ORT Mexico University has offered itself as an aid distribution centre to help those badly affected by an earthquake which hit Mexico City yesterday reportedly claiming more than 200 lives.
Meanwhile, the Colegio Israelita de Mexico – ORT (CIM-ORT) day school, like all the capital’s schools, has closed until further notice.
Both institutions were hastily but safely evacuated after the 7.1 magnitude quake struck at lunchtime (local time) yesterday, causing buildings to collapse at more than 40 places across the city. No-one among the ORT family has been reported injured.
The CIM-ORT school is built on solid ground while the university is situated in the Roma Norte neighbourhood of the capital, whose soft soil makes it vulnerable to earthquake damage. But the three-storey building survived intact, having been constructed according to the best earthquake resistant specifications in the 1990s.
“I was in a meeting when the earthquake hit at about 1.15pm,” said University Rector Moises Salinas. “We had 100 to 120 people in the building. The earthquake was pretty strong, strong enough so that when we were going down the stairs it was throwing us from side to side. It was difficult to climb down the stairs but I was more worried that someone could fall down the stairs than about the building collapsing. The adrenaline is going and you don’t have time to be scared. There were people coming down from the second floor and I had to tell them to stop running because you are more likely to have someone injured if everyone is running.”
The 7.1 magnitude quake is the second to hit Mexico in as many weeks, the previous one was stronger but the epicentre was further from the capital so caused it less damage.
“It was ironic that it was the anniversary of the big earthquake of 1985 when it’s traditional to have a practice evacuation, which we did at 11am. So the actual evacuation went very smoothly,” Dr Salinas said.
For four hours after the quake, the district’s roads were closed so Dr Salinas called his family, inspected the building and discussed with his management team their response to the d
isaster. In that time he counted four nearby buildings which had collapsed. A few blocks distance, the Nidje Israel Ashkenazi Synagogue was seriously damaged and one person was reported badly injured. It is believed to be the only Jewish communal building to have been damaged in the earthquake.
“We phoned everyone to confirm that classes today would be cancelled and offered our building to an organisation which is distributing aid because we’re right in the middle of everything and we have space. And it is, after all, in the ethos of our university. They accepted in principle but we will find out today whether logistically our offer is practical,” Dr Salinas said.
His brother, Jimmy, is National Director of ORT Mexico. He confirmed that the ORT community had come through the situation unharmed.
“We are fine,” he said yesterday in response to messages of concern, sympathy and support from members of the ORT family around the world. “The students at the school are all safe. The school has been inspected and there is no structural damage. Classes are cancelled until further notice. But the city is in total chaos. It is hard to describe what’s going on here… dozens of buildings collapsed… an elementary school completely destroyed killing more than 20 children… Collective hysteria with people expecting an aftershock at any moment… Hard days are ahead of us.”

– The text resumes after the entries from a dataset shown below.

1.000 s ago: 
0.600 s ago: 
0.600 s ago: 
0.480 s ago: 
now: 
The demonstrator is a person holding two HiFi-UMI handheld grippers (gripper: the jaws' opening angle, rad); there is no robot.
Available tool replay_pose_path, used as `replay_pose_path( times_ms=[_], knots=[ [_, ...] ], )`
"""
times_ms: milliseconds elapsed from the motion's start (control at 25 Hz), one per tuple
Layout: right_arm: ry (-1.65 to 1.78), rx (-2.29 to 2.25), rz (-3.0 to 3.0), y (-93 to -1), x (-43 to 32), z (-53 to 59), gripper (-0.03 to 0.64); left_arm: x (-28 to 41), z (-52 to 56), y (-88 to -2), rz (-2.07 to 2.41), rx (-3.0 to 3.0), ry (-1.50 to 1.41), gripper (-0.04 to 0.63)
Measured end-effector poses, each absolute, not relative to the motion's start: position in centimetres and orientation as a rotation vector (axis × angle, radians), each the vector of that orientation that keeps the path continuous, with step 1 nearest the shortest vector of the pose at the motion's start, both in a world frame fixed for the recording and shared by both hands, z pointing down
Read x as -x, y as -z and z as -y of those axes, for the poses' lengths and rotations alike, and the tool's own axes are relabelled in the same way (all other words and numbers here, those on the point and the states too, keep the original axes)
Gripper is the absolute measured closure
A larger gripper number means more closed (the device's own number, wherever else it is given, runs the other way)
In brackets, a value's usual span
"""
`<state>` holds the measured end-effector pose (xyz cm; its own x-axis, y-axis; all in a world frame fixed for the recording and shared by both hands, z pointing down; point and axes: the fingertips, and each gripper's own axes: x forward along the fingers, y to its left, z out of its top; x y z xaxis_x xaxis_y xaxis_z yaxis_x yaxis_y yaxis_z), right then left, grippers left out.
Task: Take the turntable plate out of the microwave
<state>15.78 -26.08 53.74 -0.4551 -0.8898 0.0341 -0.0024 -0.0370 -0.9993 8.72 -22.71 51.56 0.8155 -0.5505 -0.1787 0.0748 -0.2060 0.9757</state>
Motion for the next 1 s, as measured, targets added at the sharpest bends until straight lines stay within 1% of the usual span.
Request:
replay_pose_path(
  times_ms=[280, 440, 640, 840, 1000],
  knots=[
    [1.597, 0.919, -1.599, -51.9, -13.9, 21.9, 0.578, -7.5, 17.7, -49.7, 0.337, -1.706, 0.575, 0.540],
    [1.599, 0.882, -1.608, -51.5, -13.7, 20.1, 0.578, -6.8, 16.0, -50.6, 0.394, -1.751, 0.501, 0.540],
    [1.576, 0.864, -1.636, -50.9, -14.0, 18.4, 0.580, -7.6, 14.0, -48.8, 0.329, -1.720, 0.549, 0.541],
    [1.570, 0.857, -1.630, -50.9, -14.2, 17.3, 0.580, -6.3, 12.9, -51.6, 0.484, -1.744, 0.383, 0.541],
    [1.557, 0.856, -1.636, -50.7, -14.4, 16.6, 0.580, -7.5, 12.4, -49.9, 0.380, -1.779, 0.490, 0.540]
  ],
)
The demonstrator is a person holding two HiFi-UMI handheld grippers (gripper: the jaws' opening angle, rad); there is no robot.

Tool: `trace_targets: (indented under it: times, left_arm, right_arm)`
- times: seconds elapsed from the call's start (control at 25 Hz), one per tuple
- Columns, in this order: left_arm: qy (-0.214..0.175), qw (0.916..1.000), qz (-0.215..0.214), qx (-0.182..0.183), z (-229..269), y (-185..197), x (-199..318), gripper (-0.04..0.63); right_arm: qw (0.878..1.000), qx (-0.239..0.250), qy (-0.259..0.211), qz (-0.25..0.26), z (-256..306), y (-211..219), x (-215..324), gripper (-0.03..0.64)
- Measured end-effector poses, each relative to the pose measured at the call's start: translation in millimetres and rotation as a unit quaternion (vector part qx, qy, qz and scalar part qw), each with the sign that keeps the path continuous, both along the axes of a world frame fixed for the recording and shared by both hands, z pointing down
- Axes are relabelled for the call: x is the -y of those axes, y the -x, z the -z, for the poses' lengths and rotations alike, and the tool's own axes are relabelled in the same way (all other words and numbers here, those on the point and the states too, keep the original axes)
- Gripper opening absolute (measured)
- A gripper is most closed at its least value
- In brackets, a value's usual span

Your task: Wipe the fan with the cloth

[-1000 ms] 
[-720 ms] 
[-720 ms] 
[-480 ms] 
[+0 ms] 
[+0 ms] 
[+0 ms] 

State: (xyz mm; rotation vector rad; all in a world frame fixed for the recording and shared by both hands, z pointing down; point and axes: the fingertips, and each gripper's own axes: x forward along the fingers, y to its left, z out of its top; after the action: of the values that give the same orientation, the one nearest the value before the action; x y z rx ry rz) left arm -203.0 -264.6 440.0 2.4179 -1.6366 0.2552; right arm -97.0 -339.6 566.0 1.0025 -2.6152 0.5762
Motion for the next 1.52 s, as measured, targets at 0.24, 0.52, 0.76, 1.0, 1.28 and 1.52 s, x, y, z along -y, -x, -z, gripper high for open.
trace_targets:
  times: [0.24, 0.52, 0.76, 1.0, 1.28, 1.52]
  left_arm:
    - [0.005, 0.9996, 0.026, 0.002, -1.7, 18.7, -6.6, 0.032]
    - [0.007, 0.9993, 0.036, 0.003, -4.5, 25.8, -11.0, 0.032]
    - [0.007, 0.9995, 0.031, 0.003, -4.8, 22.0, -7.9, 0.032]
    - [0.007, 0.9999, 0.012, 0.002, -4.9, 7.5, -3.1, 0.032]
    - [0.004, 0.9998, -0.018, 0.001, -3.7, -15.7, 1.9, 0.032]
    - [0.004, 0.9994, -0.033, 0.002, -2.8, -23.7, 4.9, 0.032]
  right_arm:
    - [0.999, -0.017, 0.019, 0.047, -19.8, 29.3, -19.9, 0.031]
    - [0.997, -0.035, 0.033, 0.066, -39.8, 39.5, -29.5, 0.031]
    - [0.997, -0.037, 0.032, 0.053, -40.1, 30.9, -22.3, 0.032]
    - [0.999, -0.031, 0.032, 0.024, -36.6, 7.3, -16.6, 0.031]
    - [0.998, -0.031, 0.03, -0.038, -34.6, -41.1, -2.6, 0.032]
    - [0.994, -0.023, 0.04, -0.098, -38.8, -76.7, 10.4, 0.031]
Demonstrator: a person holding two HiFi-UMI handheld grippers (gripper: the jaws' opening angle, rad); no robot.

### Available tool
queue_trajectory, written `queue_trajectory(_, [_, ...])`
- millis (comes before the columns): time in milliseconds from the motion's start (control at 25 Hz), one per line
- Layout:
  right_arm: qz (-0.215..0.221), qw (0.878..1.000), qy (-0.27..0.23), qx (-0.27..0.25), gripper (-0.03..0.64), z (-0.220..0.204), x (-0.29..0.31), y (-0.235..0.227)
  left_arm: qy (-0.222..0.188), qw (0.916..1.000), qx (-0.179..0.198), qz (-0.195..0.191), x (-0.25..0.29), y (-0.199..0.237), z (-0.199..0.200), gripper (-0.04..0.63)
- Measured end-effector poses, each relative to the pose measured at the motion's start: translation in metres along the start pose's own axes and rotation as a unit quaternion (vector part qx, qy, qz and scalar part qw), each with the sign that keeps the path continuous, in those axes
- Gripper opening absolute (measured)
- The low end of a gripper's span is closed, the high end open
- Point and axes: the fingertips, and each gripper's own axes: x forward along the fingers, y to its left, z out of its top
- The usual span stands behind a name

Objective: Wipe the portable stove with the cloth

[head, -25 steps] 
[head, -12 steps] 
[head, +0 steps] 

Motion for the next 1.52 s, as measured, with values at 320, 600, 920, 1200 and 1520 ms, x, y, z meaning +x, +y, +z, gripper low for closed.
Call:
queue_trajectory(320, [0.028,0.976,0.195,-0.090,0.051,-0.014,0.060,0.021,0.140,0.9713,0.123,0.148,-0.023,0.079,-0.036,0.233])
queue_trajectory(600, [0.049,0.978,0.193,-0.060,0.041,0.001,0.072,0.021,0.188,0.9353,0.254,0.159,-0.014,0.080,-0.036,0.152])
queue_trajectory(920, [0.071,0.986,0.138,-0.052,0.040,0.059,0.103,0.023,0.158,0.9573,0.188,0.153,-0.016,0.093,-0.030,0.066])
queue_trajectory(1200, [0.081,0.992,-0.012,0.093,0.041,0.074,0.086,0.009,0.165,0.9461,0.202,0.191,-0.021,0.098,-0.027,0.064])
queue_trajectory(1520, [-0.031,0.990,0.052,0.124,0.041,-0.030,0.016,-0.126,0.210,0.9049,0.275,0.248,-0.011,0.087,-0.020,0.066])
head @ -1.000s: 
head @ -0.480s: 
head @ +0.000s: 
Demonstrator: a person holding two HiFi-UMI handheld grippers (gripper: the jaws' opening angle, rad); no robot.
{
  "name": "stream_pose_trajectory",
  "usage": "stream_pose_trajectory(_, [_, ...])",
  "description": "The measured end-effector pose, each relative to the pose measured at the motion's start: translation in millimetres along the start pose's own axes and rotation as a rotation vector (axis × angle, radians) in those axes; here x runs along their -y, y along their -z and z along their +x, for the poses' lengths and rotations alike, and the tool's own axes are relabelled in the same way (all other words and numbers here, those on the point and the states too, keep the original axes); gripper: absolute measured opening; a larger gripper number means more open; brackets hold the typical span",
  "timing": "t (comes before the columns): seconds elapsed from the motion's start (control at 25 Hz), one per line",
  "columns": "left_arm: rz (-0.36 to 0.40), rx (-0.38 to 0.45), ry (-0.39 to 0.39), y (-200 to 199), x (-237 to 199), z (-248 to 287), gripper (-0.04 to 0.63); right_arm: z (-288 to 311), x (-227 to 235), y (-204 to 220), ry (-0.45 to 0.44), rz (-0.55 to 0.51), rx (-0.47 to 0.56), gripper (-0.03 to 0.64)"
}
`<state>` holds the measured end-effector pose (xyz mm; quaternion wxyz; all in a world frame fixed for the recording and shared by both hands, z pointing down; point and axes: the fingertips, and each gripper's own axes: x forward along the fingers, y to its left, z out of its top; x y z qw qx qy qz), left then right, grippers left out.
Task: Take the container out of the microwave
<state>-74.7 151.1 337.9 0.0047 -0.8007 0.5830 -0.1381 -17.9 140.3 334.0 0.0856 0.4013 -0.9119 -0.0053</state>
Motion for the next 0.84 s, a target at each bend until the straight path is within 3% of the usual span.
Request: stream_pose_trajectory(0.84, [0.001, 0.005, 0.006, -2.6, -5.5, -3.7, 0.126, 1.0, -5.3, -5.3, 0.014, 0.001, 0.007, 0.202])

As they prepare for Rosh Hashana, which starts tonight, all in Mexico’s ORT community are hoping for calm but their thoughts will with the thousands of compatriots who will not be fortunate enough to be sitting down to feast with friends and families.
“We’re safe but we’re very sorry knowing that it is those who have less who are usually the ones who suffer most in these situations,” said Dr Salinas. “We’re willing to help in any way we can – that’s our mission.”